Cominciano undici anni terribili, costellati di privazioni, umiliazioni, dolore, nostalgia, vilipendio, vessazioni, malattie. E fame. Dorme sui tavolacci in capannoni sporchi e senza servizi, vede morire centinaia di “compagni, anzi di fratelli”, sopporta accuse campate in aria, oltre che decine di giorni nelle celle di rigore. Trova il modo di scappare da uno di quei campi, ma viene acciuffata sei mesi dopo e condannata a dieci anni di lavori forzati. Poi finisce nell’infermeria di un ospedale. Tutto sommato un lavoro buono, che però rifiuta. Scende così in miniera: pala e piccone, schiena rotta e buio pesto. Ma lei preferisce così, perché finalmente si sente circondata da persone, dato che “i mascalzoni non vanno sotto terra”. Evfrosinija resiste, conserva la sua dignità, tiene alta la bandiera di essere umano che non perde la capacità di intenerirsi e di avere a cuore la sorte del prossimo.

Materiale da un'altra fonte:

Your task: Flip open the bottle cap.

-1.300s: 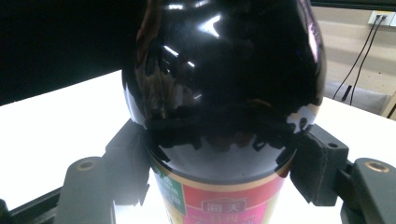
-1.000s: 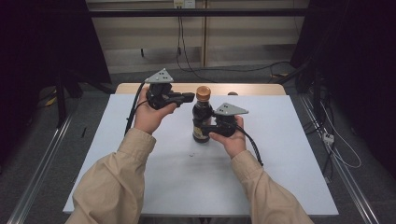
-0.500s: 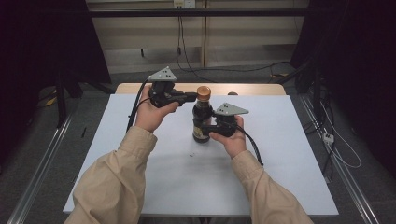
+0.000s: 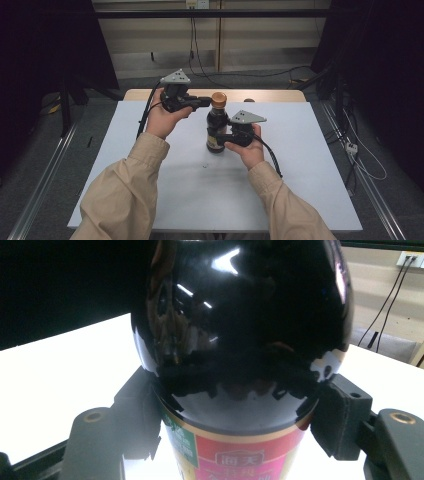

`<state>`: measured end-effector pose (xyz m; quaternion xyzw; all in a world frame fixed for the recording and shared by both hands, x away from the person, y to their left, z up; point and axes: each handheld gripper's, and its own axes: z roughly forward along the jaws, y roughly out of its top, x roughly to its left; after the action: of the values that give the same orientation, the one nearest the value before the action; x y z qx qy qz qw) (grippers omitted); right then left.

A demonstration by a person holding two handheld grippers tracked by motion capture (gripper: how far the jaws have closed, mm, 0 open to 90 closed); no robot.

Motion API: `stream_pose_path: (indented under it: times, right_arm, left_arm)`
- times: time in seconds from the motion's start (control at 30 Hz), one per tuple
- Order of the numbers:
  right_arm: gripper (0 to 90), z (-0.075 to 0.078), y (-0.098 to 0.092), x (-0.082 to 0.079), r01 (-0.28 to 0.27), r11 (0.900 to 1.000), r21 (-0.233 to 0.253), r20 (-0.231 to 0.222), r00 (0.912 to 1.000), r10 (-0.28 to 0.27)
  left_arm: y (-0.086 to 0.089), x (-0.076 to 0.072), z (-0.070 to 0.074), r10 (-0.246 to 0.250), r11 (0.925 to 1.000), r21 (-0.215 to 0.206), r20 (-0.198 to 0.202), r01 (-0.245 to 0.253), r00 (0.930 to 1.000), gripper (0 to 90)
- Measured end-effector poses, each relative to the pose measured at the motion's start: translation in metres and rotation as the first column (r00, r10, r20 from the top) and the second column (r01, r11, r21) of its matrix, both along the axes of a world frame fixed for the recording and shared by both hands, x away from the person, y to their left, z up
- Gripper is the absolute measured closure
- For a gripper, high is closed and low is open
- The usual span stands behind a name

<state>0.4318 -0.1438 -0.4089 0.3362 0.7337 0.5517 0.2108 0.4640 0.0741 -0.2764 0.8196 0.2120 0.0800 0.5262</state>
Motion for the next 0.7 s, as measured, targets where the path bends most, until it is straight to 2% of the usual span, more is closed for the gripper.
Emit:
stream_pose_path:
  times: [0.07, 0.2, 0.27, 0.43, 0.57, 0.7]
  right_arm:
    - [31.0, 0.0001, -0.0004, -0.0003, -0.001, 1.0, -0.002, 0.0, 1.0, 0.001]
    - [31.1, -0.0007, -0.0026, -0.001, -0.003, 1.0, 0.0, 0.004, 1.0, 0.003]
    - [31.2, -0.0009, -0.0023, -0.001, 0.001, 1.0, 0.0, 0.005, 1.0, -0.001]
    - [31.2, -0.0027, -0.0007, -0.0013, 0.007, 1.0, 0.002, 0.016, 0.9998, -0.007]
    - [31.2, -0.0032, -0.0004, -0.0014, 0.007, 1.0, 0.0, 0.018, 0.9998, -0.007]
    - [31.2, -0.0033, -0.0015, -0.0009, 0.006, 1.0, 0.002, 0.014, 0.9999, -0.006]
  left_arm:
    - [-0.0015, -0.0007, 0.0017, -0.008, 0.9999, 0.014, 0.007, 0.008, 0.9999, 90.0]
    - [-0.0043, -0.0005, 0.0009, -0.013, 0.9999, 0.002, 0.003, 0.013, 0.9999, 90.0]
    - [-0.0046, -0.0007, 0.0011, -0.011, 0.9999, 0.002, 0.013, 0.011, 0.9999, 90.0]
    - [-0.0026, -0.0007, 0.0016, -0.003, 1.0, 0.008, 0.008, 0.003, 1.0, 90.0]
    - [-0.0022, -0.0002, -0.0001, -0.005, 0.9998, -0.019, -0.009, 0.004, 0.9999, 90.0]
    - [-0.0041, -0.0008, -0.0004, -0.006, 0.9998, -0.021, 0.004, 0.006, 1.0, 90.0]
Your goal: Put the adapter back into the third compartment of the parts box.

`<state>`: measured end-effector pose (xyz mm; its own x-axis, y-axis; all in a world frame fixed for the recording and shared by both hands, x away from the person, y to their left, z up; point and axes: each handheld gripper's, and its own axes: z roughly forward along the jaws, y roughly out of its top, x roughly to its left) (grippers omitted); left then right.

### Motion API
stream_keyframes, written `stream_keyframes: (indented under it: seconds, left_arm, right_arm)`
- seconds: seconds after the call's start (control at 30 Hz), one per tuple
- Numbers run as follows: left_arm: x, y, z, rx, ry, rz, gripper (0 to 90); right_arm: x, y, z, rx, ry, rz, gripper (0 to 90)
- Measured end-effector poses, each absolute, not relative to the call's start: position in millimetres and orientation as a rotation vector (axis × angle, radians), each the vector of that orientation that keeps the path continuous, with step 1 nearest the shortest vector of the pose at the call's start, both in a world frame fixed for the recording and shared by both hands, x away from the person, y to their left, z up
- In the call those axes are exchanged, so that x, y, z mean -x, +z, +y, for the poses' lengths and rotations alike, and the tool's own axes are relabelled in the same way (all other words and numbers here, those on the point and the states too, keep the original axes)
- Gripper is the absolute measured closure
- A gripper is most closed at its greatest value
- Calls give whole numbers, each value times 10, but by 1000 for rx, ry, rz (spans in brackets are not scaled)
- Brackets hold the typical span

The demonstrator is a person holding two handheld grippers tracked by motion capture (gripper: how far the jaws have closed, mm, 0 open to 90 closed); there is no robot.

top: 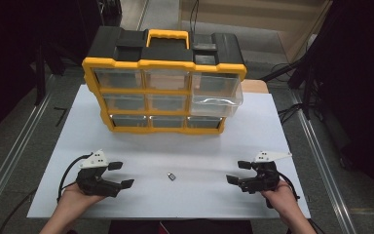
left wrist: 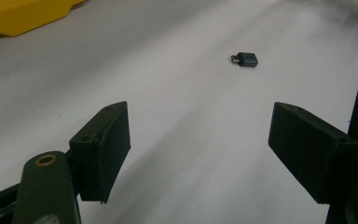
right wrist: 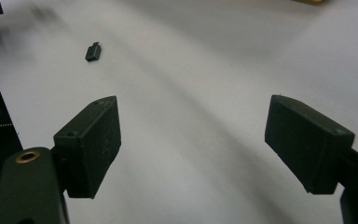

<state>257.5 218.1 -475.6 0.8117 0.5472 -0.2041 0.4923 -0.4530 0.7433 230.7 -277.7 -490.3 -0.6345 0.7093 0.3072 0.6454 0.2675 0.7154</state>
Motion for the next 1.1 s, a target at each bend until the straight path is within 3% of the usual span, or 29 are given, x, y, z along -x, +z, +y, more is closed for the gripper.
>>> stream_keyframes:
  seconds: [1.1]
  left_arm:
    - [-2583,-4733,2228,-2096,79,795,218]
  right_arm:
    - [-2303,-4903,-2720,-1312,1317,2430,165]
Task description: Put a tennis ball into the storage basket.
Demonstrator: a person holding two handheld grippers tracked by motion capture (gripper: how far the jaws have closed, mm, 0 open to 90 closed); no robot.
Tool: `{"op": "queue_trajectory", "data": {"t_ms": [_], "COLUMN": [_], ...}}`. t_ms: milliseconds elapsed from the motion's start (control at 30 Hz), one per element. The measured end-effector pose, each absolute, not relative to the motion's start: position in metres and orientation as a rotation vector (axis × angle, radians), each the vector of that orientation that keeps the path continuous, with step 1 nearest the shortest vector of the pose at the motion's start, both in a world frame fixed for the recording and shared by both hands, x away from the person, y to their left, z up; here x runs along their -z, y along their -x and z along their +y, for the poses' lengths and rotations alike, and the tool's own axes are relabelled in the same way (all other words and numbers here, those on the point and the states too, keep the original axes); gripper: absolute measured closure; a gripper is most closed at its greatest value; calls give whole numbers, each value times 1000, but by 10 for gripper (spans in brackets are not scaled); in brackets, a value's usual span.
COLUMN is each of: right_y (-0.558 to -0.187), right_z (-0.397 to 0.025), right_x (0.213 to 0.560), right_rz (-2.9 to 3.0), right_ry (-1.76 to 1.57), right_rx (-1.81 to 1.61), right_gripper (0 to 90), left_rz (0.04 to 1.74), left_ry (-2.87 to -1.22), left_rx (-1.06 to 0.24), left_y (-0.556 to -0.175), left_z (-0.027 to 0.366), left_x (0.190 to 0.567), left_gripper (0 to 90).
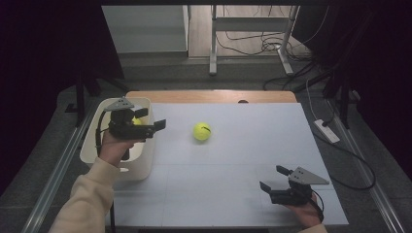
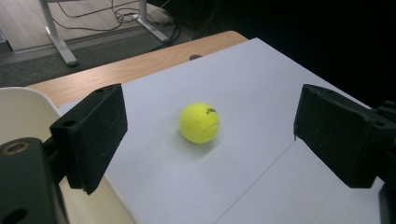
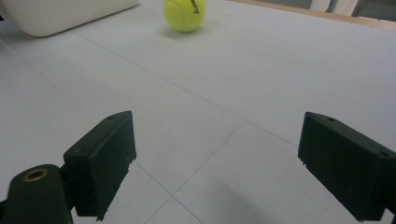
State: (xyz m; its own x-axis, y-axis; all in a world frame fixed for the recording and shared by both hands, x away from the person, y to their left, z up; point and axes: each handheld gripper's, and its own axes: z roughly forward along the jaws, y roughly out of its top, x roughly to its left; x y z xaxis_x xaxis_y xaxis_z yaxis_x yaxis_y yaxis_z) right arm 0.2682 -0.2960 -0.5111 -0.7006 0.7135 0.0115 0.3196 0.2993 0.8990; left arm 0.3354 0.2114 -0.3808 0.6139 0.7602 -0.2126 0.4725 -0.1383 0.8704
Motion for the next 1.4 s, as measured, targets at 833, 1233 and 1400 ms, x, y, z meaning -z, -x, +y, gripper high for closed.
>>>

Di questa esperienza tiene una specie di diario, animato dai disegni, che un giorno però è requisito da una guardia. Esce dai gulag nel ’52. Otto anni dopo, non ha dimenticato nulla di quella esperienza: conserva dentro di sé nomi e cognomi, luoghi e circostanze, patimenti e aguzzini. E ricomincia a (ri)scrivere (e a disegnare) il suo diario, pubblicato qualche mese fa da Bompiani con il significativo titolo di “Quanto vale un uomo”.  Una testimonianza implacabile, persino con qualche sprazzo di ironia, su un orrore ammantato di ideologia. “Memorie? No, solo fogli su cui sono tracciati semplici ‘scorci’ del passato. Come sbiadite foto di famiglia, preziose solo per chi, nelle immagini sfumate, riconosce i visi di persone morte da tempo: parenti, amici… e in qualche caso anche nemici”.